I will also be illustrating different plotting options using the plot.network() function in the network package, which itself is part of the statnet package. While I will be illustrating several options for this function, there are many more than I can cover here. Check out this page for more of a description of the options available for plotting networks using package network. Finally, the last section will provide a function for checking the integrity of your resulting network object by printing out a list of randomly selected edges that you can confirm exist in your source data.
Preliminaries
The first thing we should do is make sure we install the statnet package and all of its dependencies:
install.packages("statnet", dependencies = TRUE)

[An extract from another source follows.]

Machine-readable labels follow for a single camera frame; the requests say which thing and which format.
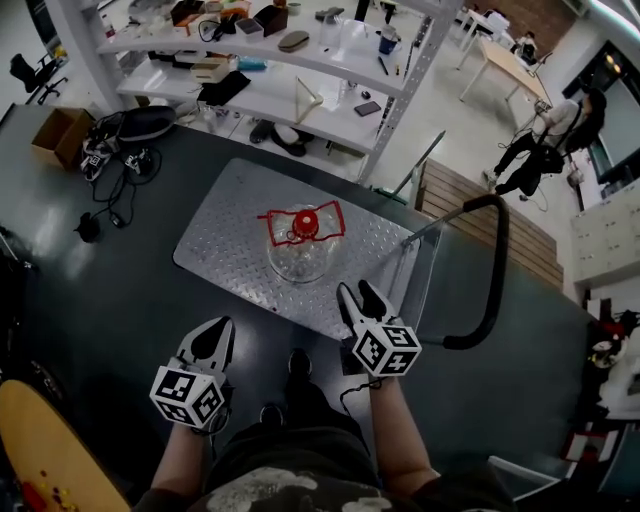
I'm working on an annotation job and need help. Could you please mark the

First we will take care of some preliminaries before we get started with our example
# Remove everything in our workspace so we can start with a clean slate:
rm(list = ls())
# Set our working directory (for me this is just my desktop)
setwd("~/Desktop")
Now we will want to load in the statnet package:
library(statnet)
Finally we will want to make sure that we set the system seed, which will allow us to replicate our results:
set.seed(12345)
Now we are ready to get down to business! I will cover four different examples of reading in a preparing network data for analysis in the sections below.
Sociomatrix Example
The first example will cover simulating and then reading a 10x10 sociomatrix into a network object using the network package in R.
Simulating The Network
We begin by specifying the number of nodes in the network:
num_nodes <- 10
We can then generate a binary sociomatrix using the matrix() function included in base R:
my_sociomatrix <- matrix(round(runif(num_nodes*num_nodes)), # edge values
nrow = num_nodes, #nrow must be same as ncol
ncol = num_nodes)
Now we make sure that there are no self-edges in the network. In most cases, we do not expect nodes to form ties to themselves so this is a sensible thing to check for in any sociomatrix:
diag(my_sociomatrix) <- 0
Creating A Network Object
Now we can create a network object using the as.network() function with the following arguments:
net <- as.network(x = my_sociomatrix, # the network object
directed = TRUE, # specify whether the network is directed
loops = FALSE, # do we allow self ties (should not allow them)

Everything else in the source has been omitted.